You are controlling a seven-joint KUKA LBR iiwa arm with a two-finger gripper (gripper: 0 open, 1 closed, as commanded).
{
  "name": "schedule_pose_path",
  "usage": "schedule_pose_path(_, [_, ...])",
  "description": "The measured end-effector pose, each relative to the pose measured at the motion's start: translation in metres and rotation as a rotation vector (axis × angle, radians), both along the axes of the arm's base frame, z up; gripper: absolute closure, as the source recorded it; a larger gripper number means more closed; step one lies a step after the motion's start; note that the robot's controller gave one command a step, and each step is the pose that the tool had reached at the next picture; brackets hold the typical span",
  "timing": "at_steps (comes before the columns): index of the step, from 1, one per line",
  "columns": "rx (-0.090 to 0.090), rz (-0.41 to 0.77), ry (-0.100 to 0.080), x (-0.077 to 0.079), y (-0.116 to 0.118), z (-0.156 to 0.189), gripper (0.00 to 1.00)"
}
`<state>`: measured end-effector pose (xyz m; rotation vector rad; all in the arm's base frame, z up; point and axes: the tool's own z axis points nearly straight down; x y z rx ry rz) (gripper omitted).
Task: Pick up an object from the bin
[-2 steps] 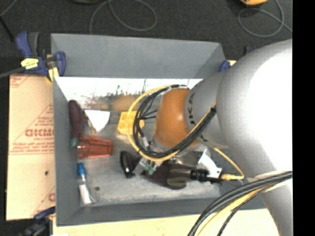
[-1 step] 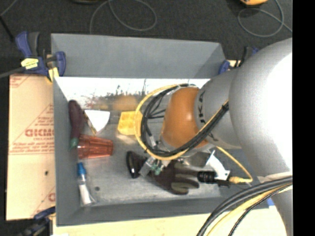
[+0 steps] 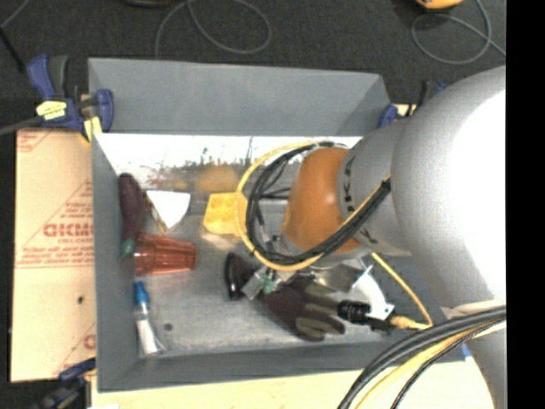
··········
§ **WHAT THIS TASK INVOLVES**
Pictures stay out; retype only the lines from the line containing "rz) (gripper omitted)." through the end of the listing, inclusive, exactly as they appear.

§ **PROBLEM SOLUTION**
`<state>`: measured end-effector pose (xyz m; rotation vector rad; all in the arm's base frame, z up; point and axes: the tool's own z axis points nearly straight down; x y z rx ry rz) (gripper omitted).
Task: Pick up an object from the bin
[-2 steps] 
[-1 step] 
[+0 steps] 

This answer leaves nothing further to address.